**** DATA FOR THIS TASK ****

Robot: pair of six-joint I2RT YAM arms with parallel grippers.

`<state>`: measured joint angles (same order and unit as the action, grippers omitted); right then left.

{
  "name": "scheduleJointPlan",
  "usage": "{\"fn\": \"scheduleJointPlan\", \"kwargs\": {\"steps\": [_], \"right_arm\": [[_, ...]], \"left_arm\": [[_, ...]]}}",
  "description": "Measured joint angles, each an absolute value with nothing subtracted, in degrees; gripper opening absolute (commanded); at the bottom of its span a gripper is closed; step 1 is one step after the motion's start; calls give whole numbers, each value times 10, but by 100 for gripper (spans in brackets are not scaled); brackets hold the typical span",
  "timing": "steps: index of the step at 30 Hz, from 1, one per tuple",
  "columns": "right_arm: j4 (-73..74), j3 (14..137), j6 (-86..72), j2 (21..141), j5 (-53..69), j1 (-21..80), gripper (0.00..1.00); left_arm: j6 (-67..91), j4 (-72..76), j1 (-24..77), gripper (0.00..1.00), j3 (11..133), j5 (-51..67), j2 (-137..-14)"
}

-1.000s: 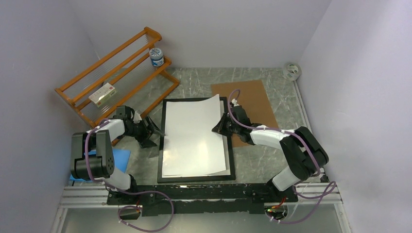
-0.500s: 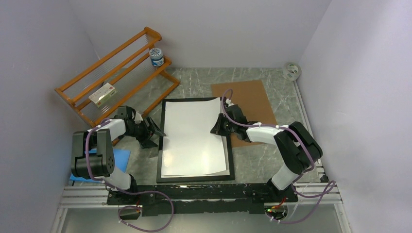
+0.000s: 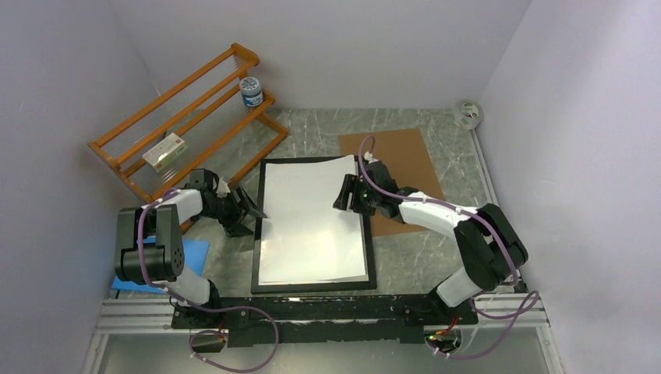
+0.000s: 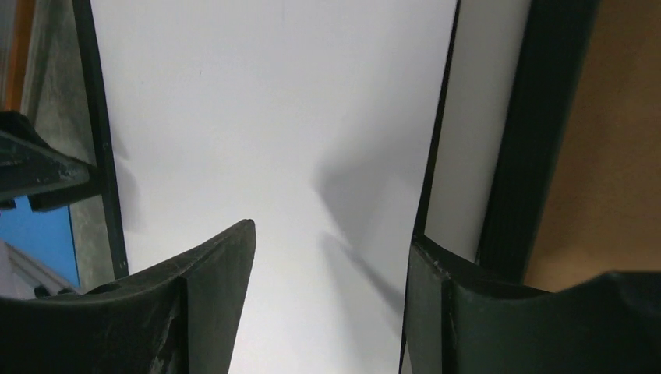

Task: Put the photo into the frame
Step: Place the photo in the photo frame.

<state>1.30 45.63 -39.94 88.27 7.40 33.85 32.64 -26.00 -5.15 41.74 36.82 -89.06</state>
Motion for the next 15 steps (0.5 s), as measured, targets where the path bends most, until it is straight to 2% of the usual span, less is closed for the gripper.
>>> {"fn": "scheduleJointPlan", "kwargs": {"steps": [4,9,15], "right_arm": [[67,493,-399,868,18,339,69],[122,527,-387,864,-26,339,58],[158,548,-391,885,-66,347,61]], "left_arm": [[326,-259,-50,77,423,363,-892],[326,-260,-50,76,425,358,-892],[326,-260,-50,76,425,357,-893]]}}
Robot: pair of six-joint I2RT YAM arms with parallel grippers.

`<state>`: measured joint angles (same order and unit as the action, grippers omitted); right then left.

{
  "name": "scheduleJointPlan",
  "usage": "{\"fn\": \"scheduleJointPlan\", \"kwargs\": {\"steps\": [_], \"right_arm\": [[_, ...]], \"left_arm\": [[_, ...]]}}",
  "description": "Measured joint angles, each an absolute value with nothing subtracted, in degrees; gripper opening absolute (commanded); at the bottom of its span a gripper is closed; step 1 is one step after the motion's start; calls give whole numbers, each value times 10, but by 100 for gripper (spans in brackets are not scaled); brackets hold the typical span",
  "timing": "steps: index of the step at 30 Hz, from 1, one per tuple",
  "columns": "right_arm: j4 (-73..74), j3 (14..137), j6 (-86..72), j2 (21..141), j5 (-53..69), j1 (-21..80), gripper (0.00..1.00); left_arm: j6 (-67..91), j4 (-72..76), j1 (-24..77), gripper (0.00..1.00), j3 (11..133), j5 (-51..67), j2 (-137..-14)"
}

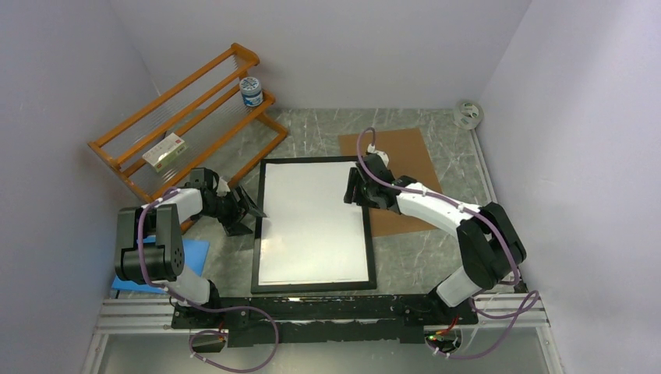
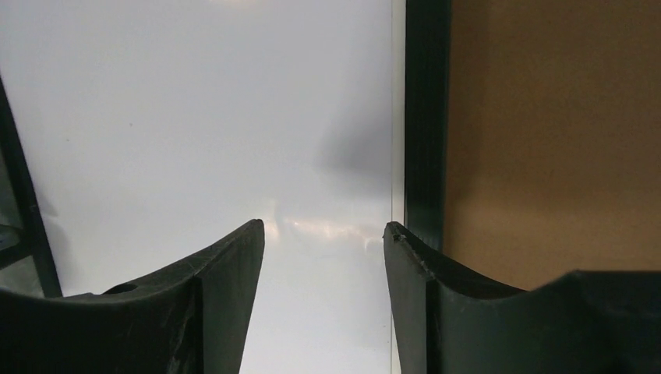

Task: Put the photo into the frame
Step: Place the photo in the photo frame.

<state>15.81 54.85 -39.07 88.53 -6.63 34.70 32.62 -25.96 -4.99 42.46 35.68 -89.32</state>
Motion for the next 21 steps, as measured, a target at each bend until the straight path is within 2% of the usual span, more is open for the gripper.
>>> {"fn": "scheduleJointPlan", "kwargs": {"steps": [4,10,15,19,21], "right_arm": [[161,548,-390,891,-67,354,59],[148,550,-396,917,-34,360,54],[149,551,-410,927,-27,359,54],[154,560,-425,927,-42,349,55],[155,563,-432,927,-52,338,55]], "left_arm": [[326,-260,-50,74,425,357,-895],[327,-259,-46,59,426,360,-903],[326,-259,-38,51,426,355,-910],[326,-260,-27,51,427,340,-911],[326,-261,-17,54,430,331,-911]]}}
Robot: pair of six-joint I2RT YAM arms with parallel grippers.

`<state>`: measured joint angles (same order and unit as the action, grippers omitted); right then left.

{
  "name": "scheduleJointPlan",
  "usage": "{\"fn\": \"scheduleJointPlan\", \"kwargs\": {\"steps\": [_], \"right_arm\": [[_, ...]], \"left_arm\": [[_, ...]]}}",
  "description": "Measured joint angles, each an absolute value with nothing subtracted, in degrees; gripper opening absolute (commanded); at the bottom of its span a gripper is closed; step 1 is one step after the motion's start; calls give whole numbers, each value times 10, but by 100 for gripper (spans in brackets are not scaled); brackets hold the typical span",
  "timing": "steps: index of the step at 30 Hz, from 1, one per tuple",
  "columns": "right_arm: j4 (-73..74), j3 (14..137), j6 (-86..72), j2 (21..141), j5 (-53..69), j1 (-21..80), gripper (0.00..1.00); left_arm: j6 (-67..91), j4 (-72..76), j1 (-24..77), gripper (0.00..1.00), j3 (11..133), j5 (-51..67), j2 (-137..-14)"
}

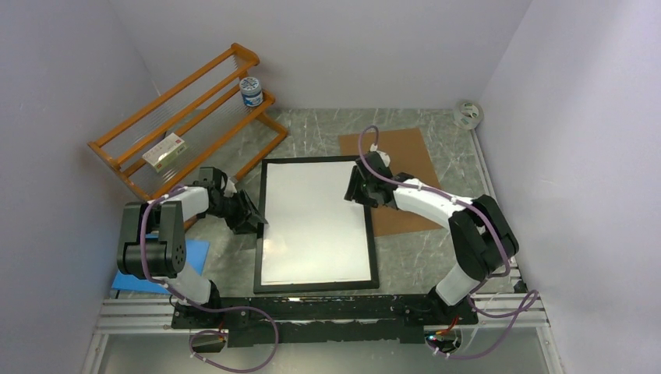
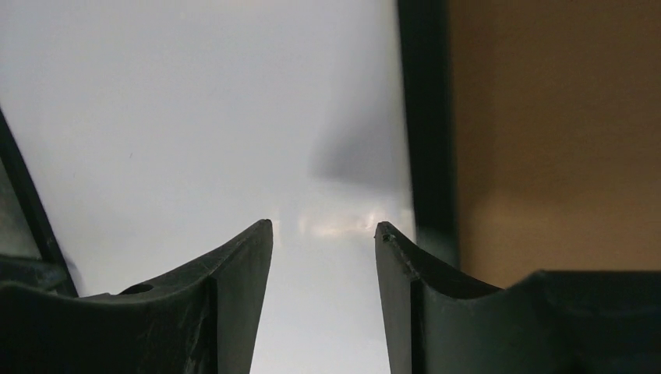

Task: Put the photo into the frame
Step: Place the photo in the photo frame.

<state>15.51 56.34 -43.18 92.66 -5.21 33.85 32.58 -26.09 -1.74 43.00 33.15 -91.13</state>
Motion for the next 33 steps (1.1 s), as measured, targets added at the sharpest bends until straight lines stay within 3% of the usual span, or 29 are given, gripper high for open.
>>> {"fn": "scheduleJointPlan", "kwargs": {"steps": [8,15,27,33], "right_arm": [[188,584,-437,913,-88,276,65],[212,609,-415,907,-113,204,67],[244,657,-341,936,-55,-30,70],[233,540,-367,897,-28,-147,70]], "left_arm": [[326,-282,23,75,458,295,-911],[314,-316,43,81,497,229,-911],[308,-353,78,81,622,167,-897],[308,-351,114,77,668,173,-924]]}}
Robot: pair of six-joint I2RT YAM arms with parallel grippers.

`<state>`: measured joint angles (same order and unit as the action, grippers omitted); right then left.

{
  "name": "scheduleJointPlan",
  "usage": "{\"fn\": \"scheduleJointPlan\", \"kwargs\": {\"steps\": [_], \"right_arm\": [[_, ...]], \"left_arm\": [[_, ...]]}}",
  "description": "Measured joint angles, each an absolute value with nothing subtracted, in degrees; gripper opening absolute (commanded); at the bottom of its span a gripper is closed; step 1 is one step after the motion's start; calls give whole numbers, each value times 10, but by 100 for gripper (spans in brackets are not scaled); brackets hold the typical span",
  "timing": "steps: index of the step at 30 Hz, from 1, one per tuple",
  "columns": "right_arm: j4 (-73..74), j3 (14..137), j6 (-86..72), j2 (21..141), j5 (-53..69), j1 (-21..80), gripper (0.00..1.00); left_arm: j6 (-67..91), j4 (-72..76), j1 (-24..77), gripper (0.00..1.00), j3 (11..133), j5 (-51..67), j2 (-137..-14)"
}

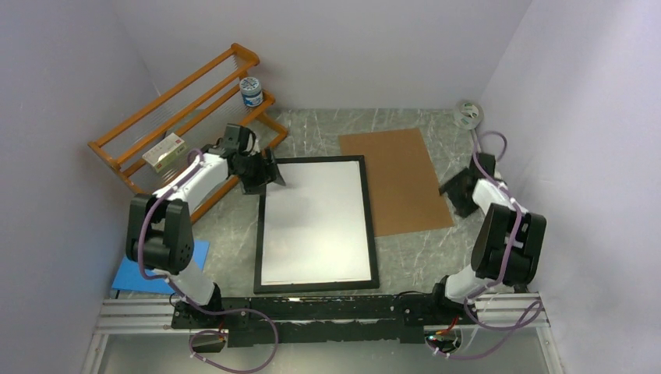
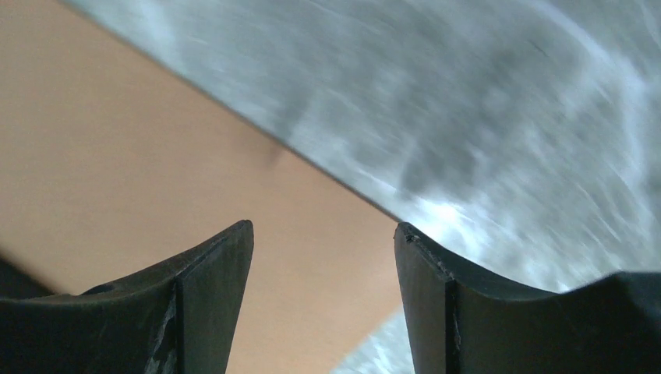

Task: Put the photo into the frame
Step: Place the photo in the photo frame, then move the photo frame to the center of the board.

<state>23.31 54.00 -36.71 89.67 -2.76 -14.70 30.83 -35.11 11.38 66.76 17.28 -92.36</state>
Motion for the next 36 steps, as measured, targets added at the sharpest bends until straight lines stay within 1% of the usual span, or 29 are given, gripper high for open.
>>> {"fn": "scheduleJointPlan", "kwargs": {"steps": [5,7,9,13,16,22,28,33,36], "right_arm": [[233,394,-404,794,2,-215,70],[226,363,-411,759,12,-227,69],[207,346,-415,745,27,-239,69],[170,341,-417,758,55,-250,66],[160,345,-418,767,69,-250,64],[183,363,-420,763,55,-228,61],[194,394,-410,760,62,-166,60],[176,441,-402,825,103,-106,57],[173,455,-400,869,116,-87,57]], "left_arm": [[306,-328,191,74,779,213,-1003],[303,-309,232,73,830,231,-1037],[295,-298,272,73,885,244,-1076],[277,-276,344,72,1005,261,-1173],[265,-271,384,72,1054,280,-1231],[262,-251,409,71,1065,339,-1275],[273,-208,427,68,1062,377,-1293],[267,-228,457,68,1085,367,-1336],[264,-244,469,67,1087,361,-1354]]}}
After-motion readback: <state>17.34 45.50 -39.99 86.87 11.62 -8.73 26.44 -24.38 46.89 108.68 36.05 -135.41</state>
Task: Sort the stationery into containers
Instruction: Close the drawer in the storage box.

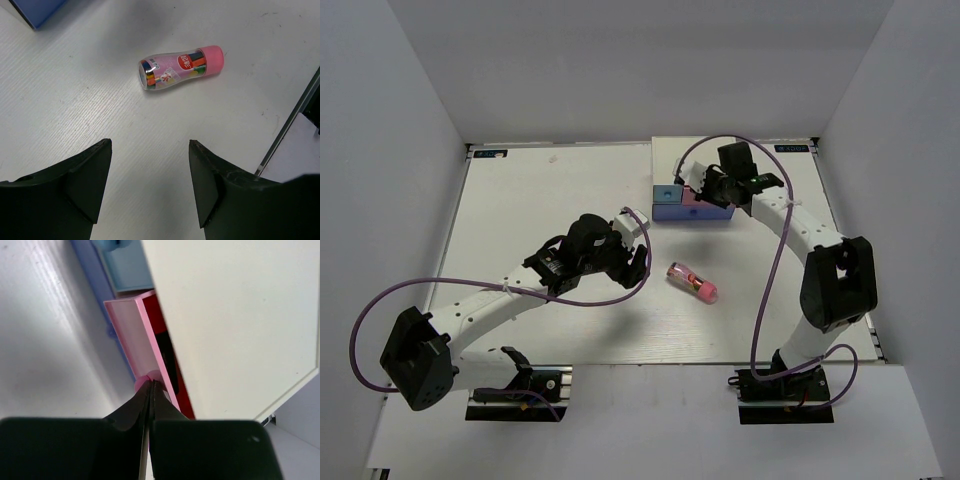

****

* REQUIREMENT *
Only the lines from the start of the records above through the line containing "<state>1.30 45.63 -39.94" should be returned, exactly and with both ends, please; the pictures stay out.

* TASK RESPONSE *
Robot: pair of six-joint I2RT YAM arms with parallel grippers.

`<state>`: measured joint angles (same order and unit as the action, grippers omitted); right then left.

{
  "name": "scheduleJointPlan",
  "usage": "{\"fn\": \"scheduleJointPlan\", \"kwargs\": {\"steps\": [_], \"right_arm\": [[_, ...]], \"left_arm\": [[_, ...]]}}",
  "description": "Measured joint angles, each an absolute value with nothing subtracted, in degrees; gripper opening absolute (commanded); at the bottom of its span a gripper is closed; step 1 is one step after the motion's start; calls give whole numbers, each value times 10, but by 100 for gripper (spans in brackets are not scaled); brackets hold the typical span",
  "timing": "steps: index of the step at 30 Hz, from 1, one per tuple",
  "columns": "right_arm: j4 (-73..74), j3 (14..137), j6 (-86..72), j2 (21..141), j5 (-53..69), j1 (-21..80), gripper (0.00..1.00); left_arm: j6 (-67..91), j4 (-72..76), j1 (-24..77), gripper (0.00..1.00), j3 (11..133), j5 (-51..67), j2 (-137..-14)"
}

-1.000s: 
-0.500s: 
+0.000s: 
+0.000s: 

Task: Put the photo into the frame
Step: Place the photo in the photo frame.

<state>1.30 45.63 -39.94 88.27 7.40 33.85 32.64 -26.00 -5.15 41.74 36.82 -89.06</state>

Here the exercise is finished.